According to two health reports released last week, every four out of five women surveyed believed that users of family planning end up with health problems like cancer, deformed babies and even infertility.
“For example, in Kakamega, 57 per cent of women surveyed believed that use of a contraceptive injection could make a woman permanently infertile,” the report reads.
Beliefs that associate use of contraceptives to promiscuity have also slowed their use across the country.
The 2010 Urban Reproductive Health Household Report and the 2010 Kenya Urban Household Service Delivery Report launched on Wednesday further noted that women living among urban poor communities have higher need for contraceptives.

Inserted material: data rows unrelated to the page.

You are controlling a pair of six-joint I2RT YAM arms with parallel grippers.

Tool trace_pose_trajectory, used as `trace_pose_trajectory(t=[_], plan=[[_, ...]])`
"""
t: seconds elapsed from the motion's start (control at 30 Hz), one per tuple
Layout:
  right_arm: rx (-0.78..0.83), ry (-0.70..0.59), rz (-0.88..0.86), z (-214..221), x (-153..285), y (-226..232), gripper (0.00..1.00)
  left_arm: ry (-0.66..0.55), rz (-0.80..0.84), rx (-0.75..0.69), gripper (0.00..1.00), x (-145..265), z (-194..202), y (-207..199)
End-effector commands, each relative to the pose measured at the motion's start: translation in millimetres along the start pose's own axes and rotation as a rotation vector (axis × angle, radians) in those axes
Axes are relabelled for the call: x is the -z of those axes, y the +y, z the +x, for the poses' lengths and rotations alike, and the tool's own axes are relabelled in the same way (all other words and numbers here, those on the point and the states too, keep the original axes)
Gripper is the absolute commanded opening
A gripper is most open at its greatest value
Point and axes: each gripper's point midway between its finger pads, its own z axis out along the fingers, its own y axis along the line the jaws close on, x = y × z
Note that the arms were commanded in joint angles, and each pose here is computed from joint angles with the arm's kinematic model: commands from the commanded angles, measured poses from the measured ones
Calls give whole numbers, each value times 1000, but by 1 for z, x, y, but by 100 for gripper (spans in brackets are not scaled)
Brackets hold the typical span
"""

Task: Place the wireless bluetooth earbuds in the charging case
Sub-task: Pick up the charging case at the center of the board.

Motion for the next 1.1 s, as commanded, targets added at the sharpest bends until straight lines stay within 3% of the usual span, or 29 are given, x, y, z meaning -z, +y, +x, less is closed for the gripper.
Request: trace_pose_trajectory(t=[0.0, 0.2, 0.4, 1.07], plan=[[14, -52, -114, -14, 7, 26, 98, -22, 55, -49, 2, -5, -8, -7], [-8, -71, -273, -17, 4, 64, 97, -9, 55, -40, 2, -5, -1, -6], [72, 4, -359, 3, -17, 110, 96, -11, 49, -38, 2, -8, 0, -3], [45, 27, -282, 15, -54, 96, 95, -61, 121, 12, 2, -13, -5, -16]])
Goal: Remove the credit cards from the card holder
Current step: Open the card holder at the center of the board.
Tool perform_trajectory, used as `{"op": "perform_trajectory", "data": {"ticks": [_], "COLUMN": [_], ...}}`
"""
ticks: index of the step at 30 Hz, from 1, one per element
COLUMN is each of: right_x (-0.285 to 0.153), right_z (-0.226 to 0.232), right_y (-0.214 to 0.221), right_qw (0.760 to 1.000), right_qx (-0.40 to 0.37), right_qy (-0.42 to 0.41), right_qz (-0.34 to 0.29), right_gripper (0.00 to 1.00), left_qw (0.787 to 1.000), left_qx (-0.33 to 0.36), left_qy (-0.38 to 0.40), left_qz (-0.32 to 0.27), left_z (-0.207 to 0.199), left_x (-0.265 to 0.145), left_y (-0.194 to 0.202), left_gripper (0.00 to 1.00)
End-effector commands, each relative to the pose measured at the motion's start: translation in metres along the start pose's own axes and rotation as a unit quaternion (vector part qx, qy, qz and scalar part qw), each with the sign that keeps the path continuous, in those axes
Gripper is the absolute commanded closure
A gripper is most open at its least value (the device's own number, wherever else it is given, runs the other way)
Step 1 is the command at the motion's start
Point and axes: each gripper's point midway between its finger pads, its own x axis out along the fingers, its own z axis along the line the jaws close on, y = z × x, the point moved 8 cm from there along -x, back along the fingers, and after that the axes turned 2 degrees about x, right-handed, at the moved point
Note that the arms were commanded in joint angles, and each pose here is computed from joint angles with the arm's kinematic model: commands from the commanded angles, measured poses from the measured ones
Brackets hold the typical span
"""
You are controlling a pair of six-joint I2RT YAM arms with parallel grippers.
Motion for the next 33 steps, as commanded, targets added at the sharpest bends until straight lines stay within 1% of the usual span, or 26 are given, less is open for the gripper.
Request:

This is compared to their wealthier counterparts in the same area.
The report sampled five urban areas for two years.
“Slowing population growth has the potential to reduce poverty, hunger and maternal deaths while contributing greatly to women’s empowerment, universal and primary schooling,” Nairobi Provincial Director of Public Health and Sanitation Sam Ochola said.
‘Tupange’, an initiative to increase contraceptive use by 20 per cent in the urban areas of Nairobi, Kisumu and Mombasa in the next five years was also launched.
The report captures some of the concerns of urbanisation including overstretched health service provision, poor access to reproductive health services and a high incidence of early sexual debut among the urban poor.
The report centred on the urban poor because they are rated as a vulnerable population.
Their access to reproductive health services thus needs to be improved.